Out of interest, what size of workloads are you talking about at this point in time?

Prior to coming to Coiled, we were looking at hundreds of gigabytes or maybe up to a terabyte at times. We see people nowadays using Dask for hundreds of terabytes of workloads, processing geospatial images, and things like that. It is massive data sets.

The processing of this stuff, how much of that now is machine learning compared to regular computation?

The way that I think about breaking this up is you have data engineering workloads, which would be bringing in data ETL or ELT processes where you are doing transformation, cleansing, prepping that data for, in some cases, business analytics and other cases for data science users. They are going to then pick that data up in some raw format. They do munching work with that data in combination with other data sets to do either inference at scale or to train machine learning models in the hopes of finding something they may end up deploying into a production setting.

Is that changing over time? My naive assumption would be that more workloads are getting pushed into machine learning models.
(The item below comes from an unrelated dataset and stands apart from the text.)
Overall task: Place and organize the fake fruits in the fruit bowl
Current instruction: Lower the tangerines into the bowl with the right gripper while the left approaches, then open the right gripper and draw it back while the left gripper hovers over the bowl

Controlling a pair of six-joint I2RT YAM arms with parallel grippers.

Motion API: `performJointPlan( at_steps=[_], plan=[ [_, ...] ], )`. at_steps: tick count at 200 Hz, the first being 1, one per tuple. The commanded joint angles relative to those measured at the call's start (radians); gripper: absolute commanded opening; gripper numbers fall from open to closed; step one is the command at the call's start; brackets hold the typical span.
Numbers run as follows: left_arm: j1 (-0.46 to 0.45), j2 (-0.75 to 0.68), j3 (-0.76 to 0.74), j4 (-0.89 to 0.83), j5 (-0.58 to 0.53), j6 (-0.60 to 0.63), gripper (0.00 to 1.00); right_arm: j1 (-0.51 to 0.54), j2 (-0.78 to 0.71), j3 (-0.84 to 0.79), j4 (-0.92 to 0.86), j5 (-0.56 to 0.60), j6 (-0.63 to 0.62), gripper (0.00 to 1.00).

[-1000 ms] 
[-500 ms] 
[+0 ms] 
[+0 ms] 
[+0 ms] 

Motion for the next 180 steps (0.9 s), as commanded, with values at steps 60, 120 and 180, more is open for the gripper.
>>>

My experience has been you will have significantly more effort in enterprises around data engineering processes because you have a lot of data coming in. The volume of data that organizations are dealing with is growing at an incredible pace and getting that data into a format that is understandable, usable, and can be leveraged in conjunction with related data sets is a massive undertaking. My experience has been that you typically see more data engineers bringing data and prepping it. You also have that data gets used for search and purposes other than data science workloads. You also see business analytics, basic reporting, and there are a lot of other uses for that data. We have seen more organizations investing in data science. They are building up those functions.

How did you start getting involved in Dask in that first instance?

I was working in another organization. We were looking for ways to accelerate the deployment of machine learning models. It is pretty well documented that one of the biggest challenges that most companies are having nowadays with machine learning is figuring out how to accelerate the deployment of machine learning models. The standard process that a lot of organizations use nowadays is what we refer to as a rewrite and deploy. You have a data science team that work separately from the rest of the business. They are off doing their own thing, maybe working in their own language, or even a combination of languages like MATLAB or Python to take your pick. Oftentimes, it is a bit of a mismatch.

They may spend a year or two trying to develop and perfect a given machine learning model and then they decide they have got something that is valuable. The business wants to test it in production. They give it to a set of software engineers who then rewrite that model in some production of your language that team is comfortable with then deploy it. That takes another 12 to 24 months.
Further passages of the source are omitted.